Abendkleid für „Frau Oberbürgermeister“
Sylvie Janik ist zum Glück eine Person, der Titel nicht wichtig sind. Schon gar keine „angeheirateten“. Nichts desto trotz ist sie natürlich die Gattin unseres Oberbürgermeisters Florian Janik.
Da wir für Florian seit drei Jahren seine Garderobe arbeiten, kommt es auch immer wieder vor, dass Sylvie unsere Unterstützung in Anspruch nimmt. Vor allem, wenn es um das Abendkleid für das Schlossgartenfest geht. Laut eigener Aussage findet sie es großartig, dass sie sich keinerlei Gedanken um den Termin machen muss: Sie bekommt von uns einige Vorschläge, sucht sich daraus etwas aus und lässt uns weitestgehend freie Hand in der Gestaltung.
Nachdem wir 2014 für Sie ein eher klassisches Kleid mit Korsagenoberteil und Tellerröcken gemacht hatten, wollte ich für 2015 etwas ganz anderes haben. Der erste Schritt war der ins Stofflager um Inspiration zu finden. Wir hatten erst kurz vorher für Sylvie ein Kostüm und einige Oberteile gefertigt, so dass ich wusste, sie liebt blau. So fiel mein Blick auf den himmelblauen Georgette mit den aufgenähten Blütenranken am Stoffrand. Sehr lieblich…
Dazu brauchte es also einen Gegenpol, etwas handfestes, gerne legeres, lieber leicht rustikales. Das weiße Leinen mit den hellblauen Streifen war perfekt!
Der nächste Schritt ist die Form und den Schnitt finden. Ganz ehrlich? Ich hatte erst mal gar keine Idee.

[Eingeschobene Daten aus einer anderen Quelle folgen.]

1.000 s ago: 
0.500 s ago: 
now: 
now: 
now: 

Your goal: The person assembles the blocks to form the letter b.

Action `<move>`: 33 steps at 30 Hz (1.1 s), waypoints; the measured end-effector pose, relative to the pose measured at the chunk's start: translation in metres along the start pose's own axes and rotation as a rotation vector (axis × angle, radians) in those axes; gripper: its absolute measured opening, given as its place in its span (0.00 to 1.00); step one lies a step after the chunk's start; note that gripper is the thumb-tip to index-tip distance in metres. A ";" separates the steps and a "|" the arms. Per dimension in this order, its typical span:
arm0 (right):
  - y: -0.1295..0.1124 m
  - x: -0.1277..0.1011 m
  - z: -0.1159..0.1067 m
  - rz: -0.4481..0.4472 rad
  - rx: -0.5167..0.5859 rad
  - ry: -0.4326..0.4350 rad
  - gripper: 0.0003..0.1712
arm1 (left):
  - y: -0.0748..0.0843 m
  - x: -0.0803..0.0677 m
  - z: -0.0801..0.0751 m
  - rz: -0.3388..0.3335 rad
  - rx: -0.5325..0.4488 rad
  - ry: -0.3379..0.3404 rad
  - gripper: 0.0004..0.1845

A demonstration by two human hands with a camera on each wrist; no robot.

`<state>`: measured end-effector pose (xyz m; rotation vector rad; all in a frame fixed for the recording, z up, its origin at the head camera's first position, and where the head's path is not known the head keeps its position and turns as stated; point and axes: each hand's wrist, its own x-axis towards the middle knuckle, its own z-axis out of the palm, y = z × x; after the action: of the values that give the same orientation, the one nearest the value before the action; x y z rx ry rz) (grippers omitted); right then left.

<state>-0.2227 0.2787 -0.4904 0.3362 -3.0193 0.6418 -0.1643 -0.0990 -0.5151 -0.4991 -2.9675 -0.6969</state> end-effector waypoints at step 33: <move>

Ich fand den Kontrast der beiden Stoffe prima und mir gefiel die Farbe für Sylvie, aber wie das Kleid aussehen sollte? Keine Ahnung.
Da hilft nur eines: Die Stoffe auf eine Puppe drapieren und warten, bis einen die Muse küsst.
Kunden, die uns im Atelier besuchen, gucken sich auch gerne um. Da kommt man dann schon mal über „rumhängende Stoffe“ ins Gespräch. Von einem Kunden, der sehr kreativ ist, habe ich dann sogar zu Sylvies Stoffen einen Entwurf bekommen, wie er sich daraus ein Kleid vorstellen könnte.
Ich selbst entschied mich dann für einen Entwurf, der die Mode der 20er Jahre zitiert. Lang und gerade, ohne starke Taillierung. Hier würde der blaue fließende Stoff mit seinen Blütenblättern hervorragend zur Geltung kommen! Das Leinen sollte passend zu seinem Charakter eine ganz praktische Rolle übernehmen: Georgette ist semitransparent – wir benötigten ein Unterkleid.
Die Streifen des Leinens machten die Sache somit noch ein Stück interessanter. Ein unifarbenes Unterkleid hätte das ganze vielleicht eleganter gemacht, wenn ich es in einem nude oder möglichst passenden Blau gemacht hätte. Doch ich fand die Spannung, die entsteht, wenn man hier mit so unterschiedlichen Materialien arbeitet eben gerade richtig gut!
Um dem Ganzen noch etwas Mondänes, Ungewöhnliches zu geben, entschloss ich mich, die Asymmetrie, die sich schon durch die Blütenblätter ergeben musste auch noch mit einem einzelnen weiten Ärmel zu unterstützen. Ich weiß heute nicht mehr, ob ich irgendwo ein Bild gesehen habe, dass mich inspiriert hatte, oder ob der Stoff irgendwann so hing… Egal! Für mich ist es das Detail, was das Kleid „rund“ machte.
Nicht zu verleugnen natürlich: Sylvie ließ sich von Sebastian von der Recke ein Kollier fertigen, dass nicht nur perfekt zum Kleid passte sondern einfach das Tüpfelchen auf dem sprichwörtlichen „i“ ist. Und damit ihr Florian auch zu ihr passt, bekam er Kummerbund und Fliege aus den Stoffresten ihres Abendkleides.